YOUR ASSIGNMENT:
Given the listing below, write out exactly the lines starting with the line that has "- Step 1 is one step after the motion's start" and going on through the line that has "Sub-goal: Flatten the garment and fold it", both kept.

---------- DATA

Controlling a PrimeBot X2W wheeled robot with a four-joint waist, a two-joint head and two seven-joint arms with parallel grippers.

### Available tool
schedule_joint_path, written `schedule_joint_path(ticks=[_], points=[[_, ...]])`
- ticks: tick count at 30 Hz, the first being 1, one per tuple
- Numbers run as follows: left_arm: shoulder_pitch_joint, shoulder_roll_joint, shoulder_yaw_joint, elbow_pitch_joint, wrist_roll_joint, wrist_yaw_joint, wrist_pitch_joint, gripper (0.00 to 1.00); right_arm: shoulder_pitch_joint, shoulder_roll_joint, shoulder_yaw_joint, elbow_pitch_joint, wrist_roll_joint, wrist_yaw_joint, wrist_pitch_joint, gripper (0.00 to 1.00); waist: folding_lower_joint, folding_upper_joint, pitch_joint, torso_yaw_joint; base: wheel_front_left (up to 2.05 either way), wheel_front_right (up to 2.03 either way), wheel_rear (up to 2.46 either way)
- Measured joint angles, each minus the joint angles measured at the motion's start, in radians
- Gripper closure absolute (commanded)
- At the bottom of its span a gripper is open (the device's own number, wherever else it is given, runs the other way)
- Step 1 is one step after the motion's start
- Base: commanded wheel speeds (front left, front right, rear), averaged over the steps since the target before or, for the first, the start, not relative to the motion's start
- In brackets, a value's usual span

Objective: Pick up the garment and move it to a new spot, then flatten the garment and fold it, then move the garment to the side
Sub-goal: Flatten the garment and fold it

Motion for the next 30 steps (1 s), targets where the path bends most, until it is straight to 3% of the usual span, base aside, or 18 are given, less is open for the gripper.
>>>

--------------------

ANSWER SPACE:
- Step 1 is one step after the motion's start
- Base: commanded wheel speeds (front left, front right, rear), averaged over the steps since the target before or, for the first, the start, not relative to the motion's start
- In brackets, a value's usual span

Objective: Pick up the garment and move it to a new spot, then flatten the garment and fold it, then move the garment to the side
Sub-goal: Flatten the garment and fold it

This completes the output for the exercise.